WHAT YOU ARE ASKED TO DO:
In the data below, how many lines contain the string "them"? Reply with the number only.

GIVEN MATERIAL:
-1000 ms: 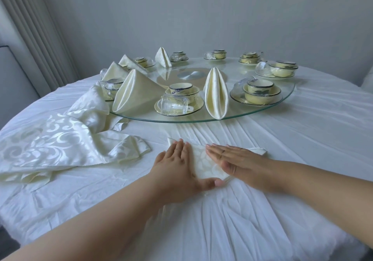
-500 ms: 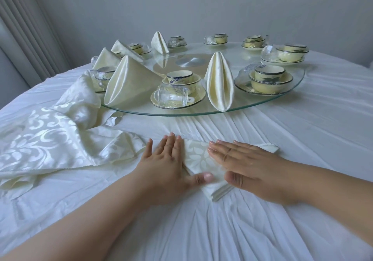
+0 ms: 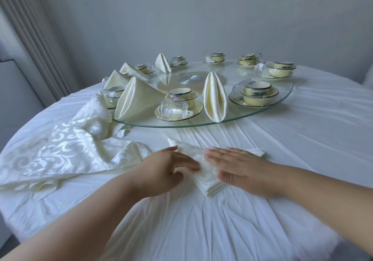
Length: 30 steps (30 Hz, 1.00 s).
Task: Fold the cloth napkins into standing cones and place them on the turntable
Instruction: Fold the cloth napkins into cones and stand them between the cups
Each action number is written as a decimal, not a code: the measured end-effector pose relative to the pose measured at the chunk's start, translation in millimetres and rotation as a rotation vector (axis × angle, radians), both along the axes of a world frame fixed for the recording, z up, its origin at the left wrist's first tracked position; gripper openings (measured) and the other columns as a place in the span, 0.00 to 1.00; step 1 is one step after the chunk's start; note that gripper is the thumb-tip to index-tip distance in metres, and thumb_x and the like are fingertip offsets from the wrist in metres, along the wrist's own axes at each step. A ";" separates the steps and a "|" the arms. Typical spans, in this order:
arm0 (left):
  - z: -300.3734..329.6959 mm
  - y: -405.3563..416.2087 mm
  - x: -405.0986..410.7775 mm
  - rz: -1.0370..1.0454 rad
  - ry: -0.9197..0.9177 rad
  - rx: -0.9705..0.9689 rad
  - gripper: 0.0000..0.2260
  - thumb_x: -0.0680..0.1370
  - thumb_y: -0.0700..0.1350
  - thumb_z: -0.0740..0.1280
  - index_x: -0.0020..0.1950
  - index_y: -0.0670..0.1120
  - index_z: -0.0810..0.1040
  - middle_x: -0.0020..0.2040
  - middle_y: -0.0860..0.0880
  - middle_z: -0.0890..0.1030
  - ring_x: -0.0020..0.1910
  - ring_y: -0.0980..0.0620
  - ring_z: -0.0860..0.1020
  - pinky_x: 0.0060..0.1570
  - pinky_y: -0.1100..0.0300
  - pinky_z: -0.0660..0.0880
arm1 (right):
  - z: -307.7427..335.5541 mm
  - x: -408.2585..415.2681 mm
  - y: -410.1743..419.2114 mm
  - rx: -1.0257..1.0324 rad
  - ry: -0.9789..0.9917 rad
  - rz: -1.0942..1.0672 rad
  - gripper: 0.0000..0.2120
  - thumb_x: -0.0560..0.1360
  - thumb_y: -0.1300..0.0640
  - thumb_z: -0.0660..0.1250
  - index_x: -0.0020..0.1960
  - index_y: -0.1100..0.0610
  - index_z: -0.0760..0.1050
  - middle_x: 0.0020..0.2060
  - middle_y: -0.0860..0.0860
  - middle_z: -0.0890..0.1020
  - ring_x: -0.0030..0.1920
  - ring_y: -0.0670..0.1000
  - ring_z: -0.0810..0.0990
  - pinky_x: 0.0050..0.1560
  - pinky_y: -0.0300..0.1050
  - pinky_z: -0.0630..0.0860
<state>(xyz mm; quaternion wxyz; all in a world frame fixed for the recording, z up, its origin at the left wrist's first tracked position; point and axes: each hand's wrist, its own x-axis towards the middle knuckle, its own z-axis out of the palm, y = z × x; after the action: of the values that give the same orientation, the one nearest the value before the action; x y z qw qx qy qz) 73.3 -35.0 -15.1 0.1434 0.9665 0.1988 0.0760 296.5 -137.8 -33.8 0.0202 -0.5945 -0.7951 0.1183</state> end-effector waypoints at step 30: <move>3.8 30.0 36.2 0.252 -0.336 -0.129 0.12 0.75 0.51 0.69 0.41 0.41 0.79 0.36 0.42 0.77 0.33 0.57 0.67 0.37 0.58 0.66 | 35.6 0.8 11.1 0.385 0.402 -0.369 0.16 0.67 0.43 0.75 0.44 0.52 0.75 0.35 0.46 0.76 0.36 0.46 0.73 0.37 0.43 0.67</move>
<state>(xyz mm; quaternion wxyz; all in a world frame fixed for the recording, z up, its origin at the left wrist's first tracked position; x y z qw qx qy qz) 109.4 -5.0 -11.3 0.2253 0.8966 0.2956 0.2406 297.2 -126.7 1.8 0.3097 -0.6785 -0.6619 0.0751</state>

RESPONSE TO THIS EXERCISE:
2